The clinical utility of the phenotypic method remains to be established. It is clear that there is a strong correlation between the results of our phenotypic method and the predicted antiviral scores according to three genotypic scoring systems. A high IC50 was found in all samples with key-mutations, Y181C and L100I, which are associated to ETR resistance. However, in a substantial number of samples there was a phenotypically decreased susceptibility but no known ETR-RAMs. The clinical relevance of these findings and clinical cut off of our method should be studied on larger patient-populations. However, in view of the high potency of newer anti-HIV drugs and the low failure rate of todays ART, such a study is likely to demand samples from a larger international study.

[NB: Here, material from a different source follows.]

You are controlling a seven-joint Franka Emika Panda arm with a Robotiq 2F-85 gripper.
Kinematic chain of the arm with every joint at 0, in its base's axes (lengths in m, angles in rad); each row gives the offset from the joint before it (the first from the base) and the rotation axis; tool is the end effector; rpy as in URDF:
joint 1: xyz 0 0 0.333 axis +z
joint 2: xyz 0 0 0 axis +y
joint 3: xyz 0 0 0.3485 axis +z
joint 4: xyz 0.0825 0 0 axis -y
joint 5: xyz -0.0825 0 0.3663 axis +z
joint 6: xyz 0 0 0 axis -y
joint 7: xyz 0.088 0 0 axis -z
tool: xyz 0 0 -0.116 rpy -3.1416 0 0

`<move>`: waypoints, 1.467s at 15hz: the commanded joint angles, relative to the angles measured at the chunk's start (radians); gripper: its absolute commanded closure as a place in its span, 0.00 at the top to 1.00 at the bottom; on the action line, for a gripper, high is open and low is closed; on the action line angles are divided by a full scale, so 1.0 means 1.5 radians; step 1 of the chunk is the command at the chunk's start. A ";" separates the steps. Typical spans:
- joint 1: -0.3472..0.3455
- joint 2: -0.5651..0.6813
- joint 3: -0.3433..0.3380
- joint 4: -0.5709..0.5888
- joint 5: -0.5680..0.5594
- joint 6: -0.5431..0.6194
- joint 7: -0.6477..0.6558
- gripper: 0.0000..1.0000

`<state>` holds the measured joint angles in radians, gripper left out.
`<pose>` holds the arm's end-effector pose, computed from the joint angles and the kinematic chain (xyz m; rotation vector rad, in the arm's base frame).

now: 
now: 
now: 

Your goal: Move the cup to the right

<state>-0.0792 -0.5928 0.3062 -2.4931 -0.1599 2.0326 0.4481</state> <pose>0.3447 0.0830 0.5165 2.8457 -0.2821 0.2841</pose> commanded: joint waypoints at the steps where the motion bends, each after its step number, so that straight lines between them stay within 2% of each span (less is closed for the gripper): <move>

In the present perspective, it is believed that the RT-based phenotypic method for detection of ETR resistance in plasma is possible it could be used as an alternative for studying resistance to first and second generation NNRTI. While waiting for studies on its clinical usefulness, it could also be useful for studies on the kinetics of NNRTI resistance during ART failure.
Funding Statement
This work was supported by the Swedish Research Council, EU-funded FP7 CHAIN, Swedish International Developing Agency, the Swedish Civil Contingencies Agency and Swedish Society for Medical Research. The funders had no role in study design, data collection and analysis, decision to publish, or preparation of the manuscript.